● Exercise instructions:
When you reach the line in the data below that contains "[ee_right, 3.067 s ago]", please start repeating lines exactly, and stop after the line that contains "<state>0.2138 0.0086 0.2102", repeating nothing else.

Records from a data collection
* * * * * * *

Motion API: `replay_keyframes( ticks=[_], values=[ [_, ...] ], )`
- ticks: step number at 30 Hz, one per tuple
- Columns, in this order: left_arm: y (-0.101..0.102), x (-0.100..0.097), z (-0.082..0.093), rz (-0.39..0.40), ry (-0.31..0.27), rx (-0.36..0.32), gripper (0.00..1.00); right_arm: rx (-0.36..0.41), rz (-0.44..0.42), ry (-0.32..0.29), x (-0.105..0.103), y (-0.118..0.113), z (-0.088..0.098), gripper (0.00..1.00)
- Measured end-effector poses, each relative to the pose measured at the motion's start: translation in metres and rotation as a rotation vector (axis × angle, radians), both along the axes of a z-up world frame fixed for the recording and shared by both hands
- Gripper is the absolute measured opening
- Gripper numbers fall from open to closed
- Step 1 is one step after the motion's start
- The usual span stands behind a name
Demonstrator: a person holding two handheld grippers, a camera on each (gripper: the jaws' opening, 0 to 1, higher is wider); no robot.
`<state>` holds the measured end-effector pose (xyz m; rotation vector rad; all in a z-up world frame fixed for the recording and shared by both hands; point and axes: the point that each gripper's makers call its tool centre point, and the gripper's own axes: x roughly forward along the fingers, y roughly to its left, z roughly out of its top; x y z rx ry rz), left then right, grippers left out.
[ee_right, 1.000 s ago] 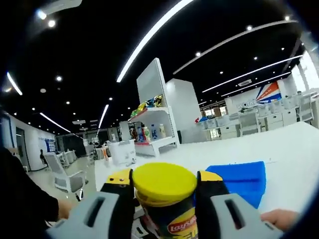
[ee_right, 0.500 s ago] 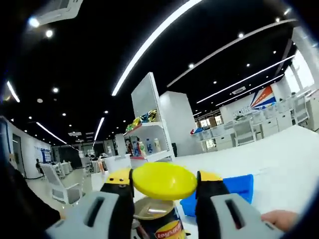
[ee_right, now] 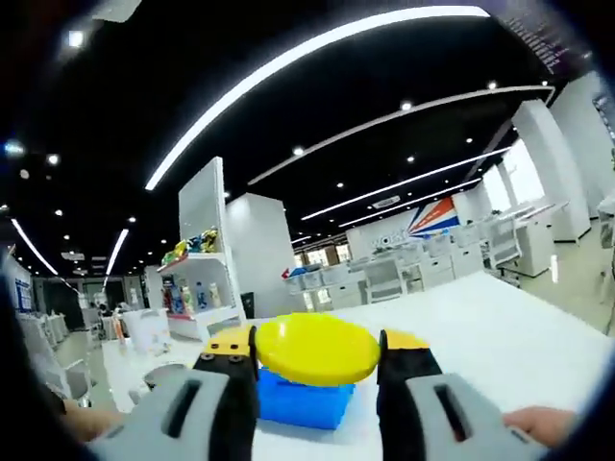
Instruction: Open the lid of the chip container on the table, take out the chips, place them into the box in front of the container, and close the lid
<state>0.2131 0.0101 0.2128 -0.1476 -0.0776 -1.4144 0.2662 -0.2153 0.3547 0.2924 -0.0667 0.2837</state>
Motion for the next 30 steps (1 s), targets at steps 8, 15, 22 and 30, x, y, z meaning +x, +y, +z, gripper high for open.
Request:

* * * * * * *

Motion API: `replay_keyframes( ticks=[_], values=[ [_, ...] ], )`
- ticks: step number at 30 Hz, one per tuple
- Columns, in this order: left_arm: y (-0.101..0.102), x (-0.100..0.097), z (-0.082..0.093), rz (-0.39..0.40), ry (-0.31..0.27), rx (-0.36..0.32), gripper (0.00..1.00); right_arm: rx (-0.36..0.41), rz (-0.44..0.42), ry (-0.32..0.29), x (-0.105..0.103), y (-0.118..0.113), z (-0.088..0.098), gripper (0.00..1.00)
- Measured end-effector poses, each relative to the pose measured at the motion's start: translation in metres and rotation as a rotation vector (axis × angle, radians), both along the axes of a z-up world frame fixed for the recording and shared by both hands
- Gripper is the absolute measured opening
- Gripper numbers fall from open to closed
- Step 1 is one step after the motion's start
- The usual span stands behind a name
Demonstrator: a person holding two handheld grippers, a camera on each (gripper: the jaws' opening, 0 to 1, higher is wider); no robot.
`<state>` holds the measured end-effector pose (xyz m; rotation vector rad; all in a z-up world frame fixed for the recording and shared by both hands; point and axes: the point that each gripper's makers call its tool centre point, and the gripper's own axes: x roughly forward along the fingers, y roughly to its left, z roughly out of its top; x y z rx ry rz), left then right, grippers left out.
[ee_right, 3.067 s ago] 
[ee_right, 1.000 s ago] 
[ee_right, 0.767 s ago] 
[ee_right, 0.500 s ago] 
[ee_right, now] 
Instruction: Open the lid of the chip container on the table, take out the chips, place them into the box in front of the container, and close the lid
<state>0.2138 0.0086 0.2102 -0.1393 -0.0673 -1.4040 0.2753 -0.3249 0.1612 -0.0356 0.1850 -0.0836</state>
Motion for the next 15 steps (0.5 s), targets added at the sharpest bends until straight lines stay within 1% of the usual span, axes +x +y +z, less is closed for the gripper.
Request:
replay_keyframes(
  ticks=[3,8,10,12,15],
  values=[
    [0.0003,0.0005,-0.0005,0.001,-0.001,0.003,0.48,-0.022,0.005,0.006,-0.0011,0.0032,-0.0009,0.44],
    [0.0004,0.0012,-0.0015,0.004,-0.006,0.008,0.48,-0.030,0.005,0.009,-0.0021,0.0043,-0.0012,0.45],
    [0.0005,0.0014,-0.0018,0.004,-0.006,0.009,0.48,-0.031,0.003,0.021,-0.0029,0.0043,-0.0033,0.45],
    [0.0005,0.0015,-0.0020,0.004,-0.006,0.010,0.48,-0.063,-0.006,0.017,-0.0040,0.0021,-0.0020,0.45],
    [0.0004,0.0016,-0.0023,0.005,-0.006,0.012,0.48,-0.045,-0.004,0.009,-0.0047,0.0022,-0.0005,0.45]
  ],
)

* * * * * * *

● Your solution:
[ee_right, 3.067 s ago] 
[ee_right, 1.000 s ago] 
[ee_right, 0.767 s ago] 
[ee_right, 0.500 s ago] 
[ee_right, now] 
Instruction: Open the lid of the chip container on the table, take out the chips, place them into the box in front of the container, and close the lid
<state>0.2138 0.0086 0.2102 -0.1393 -0.0673 -1.4040 0.2753 -0.3249 0.1612 -0.0356 0.1850 -0.0836</state>

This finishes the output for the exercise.